◆ WORK INSTRUCTION
Exactly the lines below from the one with "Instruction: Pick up" up to and including the one with "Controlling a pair" make up the answer, with nothing else added.
MATERIAL PROVIDED Start Marker
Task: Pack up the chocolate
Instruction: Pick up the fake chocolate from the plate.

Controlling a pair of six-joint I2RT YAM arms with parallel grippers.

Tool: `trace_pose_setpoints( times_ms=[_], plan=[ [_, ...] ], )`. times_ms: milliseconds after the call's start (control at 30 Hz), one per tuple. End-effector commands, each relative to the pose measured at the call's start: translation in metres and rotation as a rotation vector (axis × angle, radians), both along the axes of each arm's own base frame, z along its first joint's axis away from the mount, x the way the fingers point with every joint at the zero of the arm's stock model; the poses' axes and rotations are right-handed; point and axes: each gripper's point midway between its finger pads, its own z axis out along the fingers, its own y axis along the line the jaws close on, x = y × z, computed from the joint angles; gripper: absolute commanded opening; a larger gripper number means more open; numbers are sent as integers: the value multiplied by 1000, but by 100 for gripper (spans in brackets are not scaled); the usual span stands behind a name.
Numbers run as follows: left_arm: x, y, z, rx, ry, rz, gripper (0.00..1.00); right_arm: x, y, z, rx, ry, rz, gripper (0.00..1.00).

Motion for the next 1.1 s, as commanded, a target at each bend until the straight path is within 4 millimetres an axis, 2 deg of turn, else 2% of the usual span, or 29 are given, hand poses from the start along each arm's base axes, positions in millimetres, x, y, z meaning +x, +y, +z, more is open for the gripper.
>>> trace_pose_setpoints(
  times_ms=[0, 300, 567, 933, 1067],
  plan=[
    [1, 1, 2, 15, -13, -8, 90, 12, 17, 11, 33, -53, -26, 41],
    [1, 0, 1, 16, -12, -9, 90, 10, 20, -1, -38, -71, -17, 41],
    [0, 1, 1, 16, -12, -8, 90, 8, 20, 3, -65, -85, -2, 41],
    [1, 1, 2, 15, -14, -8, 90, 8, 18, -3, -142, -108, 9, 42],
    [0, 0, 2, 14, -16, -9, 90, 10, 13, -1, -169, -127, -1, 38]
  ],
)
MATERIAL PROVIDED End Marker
◆ TASK OUTPUT
Instruction: Pick up the fake chocolate from the plate.

Controlling a pair of six-joint I2RT YAM arms with parallel grippers.

Nothing further is needed for this exercise.